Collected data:
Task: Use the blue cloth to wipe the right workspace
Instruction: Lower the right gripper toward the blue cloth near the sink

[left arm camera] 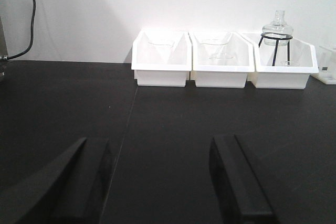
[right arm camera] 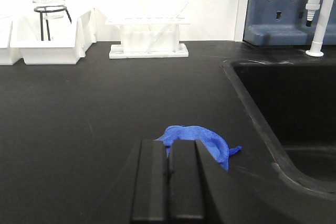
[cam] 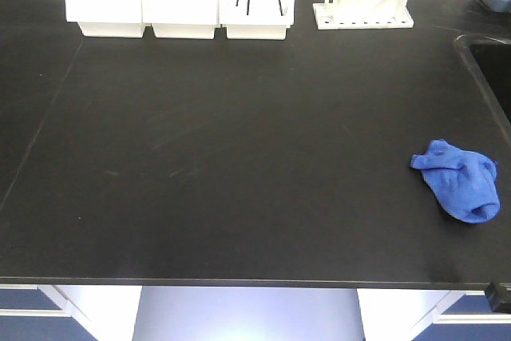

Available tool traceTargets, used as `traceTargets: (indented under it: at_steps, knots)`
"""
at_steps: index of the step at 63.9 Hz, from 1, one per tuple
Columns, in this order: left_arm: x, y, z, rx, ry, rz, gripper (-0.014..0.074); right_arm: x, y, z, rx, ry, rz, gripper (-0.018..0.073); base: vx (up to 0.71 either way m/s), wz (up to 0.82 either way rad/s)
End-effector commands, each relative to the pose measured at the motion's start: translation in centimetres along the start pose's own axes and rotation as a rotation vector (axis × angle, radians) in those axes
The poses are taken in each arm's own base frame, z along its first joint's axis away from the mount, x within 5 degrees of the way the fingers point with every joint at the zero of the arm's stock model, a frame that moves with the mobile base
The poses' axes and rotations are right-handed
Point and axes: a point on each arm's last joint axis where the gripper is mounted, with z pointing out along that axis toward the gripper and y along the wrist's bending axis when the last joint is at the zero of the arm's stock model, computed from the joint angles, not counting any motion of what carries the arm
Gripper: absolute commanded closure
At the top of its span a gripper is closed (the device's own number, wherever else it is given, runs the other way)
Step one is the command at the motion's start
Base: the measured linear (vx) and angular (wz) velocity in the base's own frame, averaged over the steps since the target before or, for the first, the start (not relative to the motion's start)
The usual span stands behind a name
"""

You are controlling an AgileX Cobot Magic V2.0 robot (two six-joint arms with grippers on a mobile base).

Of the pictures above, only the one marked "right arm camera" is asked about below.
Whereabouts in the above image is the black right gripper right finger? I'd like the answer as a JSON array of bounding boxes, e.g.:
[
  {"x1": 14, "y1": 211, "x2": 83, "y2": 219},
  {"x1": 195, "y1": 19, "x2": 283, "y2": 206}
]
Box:
[{"x1": 169, "y1": 140, "x2": 205, "y2": 221}]

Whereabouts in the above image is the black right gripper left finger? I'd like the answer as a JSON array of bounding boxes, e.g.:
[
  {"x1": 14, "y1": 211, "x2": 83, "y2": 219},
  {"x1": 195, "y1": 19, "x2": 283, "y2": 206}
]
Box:
[{"x1": 131, "y1": 140, "x2": 168, "y2": 221}]

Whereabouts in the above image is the blue microfiber cloth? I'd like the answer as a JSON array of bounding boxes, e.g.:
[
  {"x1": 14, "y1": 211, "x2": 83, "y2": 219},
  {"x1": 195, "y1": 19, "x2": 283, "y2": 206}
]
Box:
[{"x1": 156, "y1": 125, "x2": 242, "y2": 171}]

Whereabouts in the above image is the black lab sink basin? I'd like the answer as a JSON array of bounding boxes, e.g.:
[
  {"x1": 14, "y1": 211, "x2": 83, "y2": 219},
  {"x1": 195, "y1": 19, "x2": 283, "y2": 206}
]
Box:
[{"x1": 222, "y1": 60, "x2": 335, "y2": 199}]

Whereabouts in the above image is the white test tube rack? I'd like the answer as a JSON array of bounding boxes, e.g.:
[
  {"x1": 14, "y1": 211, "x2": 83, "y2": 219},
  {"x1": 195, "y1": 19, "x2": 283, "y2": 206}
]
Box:
[{"x1": 105, "y1": 17, "x2": 190, "y2": 59}]

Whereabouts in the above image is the clear glass stirring rod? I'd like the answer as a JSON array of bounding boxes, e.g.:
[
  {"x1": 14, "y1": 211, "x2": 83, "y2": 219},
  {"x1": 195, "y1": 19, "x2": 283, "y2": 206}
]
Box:
[{"x1": 145, "y1": 1, "x2": 188, "y2": 54}]

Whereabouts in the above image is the white plastic bin right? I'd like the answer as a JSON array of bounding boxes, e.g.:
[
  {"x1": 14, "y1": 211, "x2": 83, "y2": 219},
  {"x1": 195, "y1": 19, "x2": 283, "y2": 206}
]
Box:
[{"x1": 10, "y1": 8, "x2": 97, "y2": 65}]

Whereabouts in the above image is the white plastic bin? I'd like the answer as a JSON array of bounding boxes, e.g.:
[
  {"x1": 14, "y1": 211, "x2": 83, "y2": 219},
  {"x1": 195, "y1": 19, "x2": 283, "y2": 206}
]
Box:
[
  {"x1": 10, "y1": 8, "x2": 97, "y2": 65},
  {"x1": 1, "y1": 14, "x2": 21, "y2": 66}
]

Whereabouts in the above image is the white plastic bin middle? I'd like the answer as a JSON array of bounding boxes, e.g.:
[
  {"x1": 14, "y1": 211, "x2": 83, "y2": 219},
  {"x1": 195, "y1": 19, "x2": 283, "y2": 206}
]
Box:
[{"x1": 1, "y1": 14, "x2": 21, "y2": 66}]

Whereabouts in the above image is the blue-grey pegboard drying rack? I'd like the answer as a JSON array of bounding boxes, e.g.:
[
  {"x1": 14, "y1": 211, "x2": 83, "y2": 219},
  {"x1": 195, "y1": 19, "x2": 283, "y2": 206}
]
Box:
[{"x1": 243, "y1": 0, "x2": 336, "y2": 47}]

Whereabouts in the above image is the clear glass flask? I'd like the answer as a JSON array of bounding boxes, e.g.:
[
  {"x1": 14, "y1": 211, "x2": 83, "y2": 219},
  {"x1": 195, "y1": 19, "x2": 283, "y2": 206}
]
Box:
[{"x1": 33, "y1": 0, "x2": 65, "y2": 20}]

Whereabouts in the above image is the black wire tripod stand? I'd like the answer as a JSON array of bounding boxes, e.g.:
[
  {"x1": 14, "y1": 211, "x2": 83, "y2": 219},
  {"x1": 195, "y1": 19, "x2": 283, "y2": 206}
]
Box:
[{"x1": 34, "y1": 5, "x2": 72, "y2": 41}]

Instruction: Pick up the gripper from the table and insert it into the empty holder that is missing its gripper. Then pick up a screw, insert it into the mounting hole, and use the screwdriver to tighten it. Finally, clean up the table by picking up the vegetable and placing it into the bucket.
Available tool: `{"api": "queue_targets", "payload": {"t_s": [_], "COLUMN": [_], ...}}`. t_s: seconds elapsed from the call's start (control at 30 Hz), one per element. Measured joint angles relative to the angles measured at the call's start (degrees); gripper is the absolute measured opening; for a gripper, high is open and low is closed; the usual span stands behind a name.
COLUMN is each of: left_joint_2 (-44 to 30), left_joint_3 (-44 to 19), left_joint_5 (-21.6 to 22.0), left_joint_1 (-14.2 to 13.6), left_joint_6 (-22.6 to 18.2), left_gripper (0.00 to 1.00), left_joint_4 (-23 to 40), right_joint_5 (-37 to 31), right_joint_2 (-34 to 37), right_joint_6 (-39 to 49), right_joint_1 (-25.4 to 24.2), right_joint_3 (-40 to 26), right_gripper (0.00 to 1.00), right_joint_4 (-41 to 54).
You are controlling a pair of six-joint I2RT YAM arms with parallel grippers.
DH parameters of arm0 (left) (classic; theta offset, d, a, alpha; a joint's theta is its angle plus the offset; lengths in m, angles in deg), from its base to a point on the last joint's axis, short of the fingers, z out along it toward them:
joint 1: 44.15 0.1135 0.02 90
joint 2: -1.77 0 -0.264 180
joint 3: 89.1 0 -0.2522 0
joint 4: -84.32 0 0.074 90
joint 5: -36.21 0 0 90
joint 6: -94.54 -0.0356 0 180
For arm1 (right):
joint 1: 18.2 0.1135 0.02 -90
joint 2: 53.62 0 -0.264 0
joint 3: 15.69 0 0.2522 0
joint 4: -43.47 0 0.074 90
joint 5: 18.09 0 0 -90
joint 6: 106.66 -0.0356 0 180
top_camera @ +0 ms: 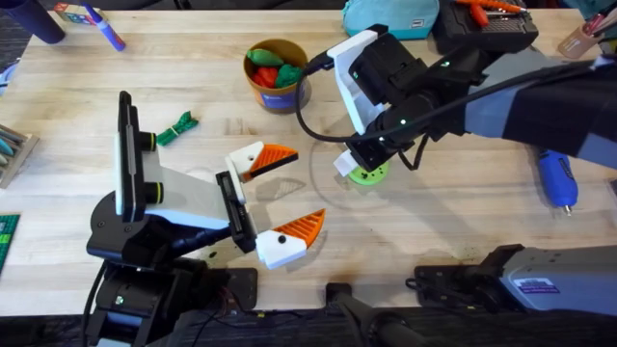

● **Your goal**
From the data, list each line in which the string "zero" appears.

● **Response box**
The poses are taken in each arm's own base frame, z along its first joint's axis away from the mount, x within 5 degrees of the way the fingers point with every joint at the zero of the arm's stock model, a frame that moves with the mobile base
Point and axes: a point on each arm's last joint axis where the gripper is mounted, with z pointing out along that axis toward the gripper and y along the wrist's bending axis when the last joint is at the zero of the arm's stock model, computed from the joint angles, not counting any motion of what carries the arm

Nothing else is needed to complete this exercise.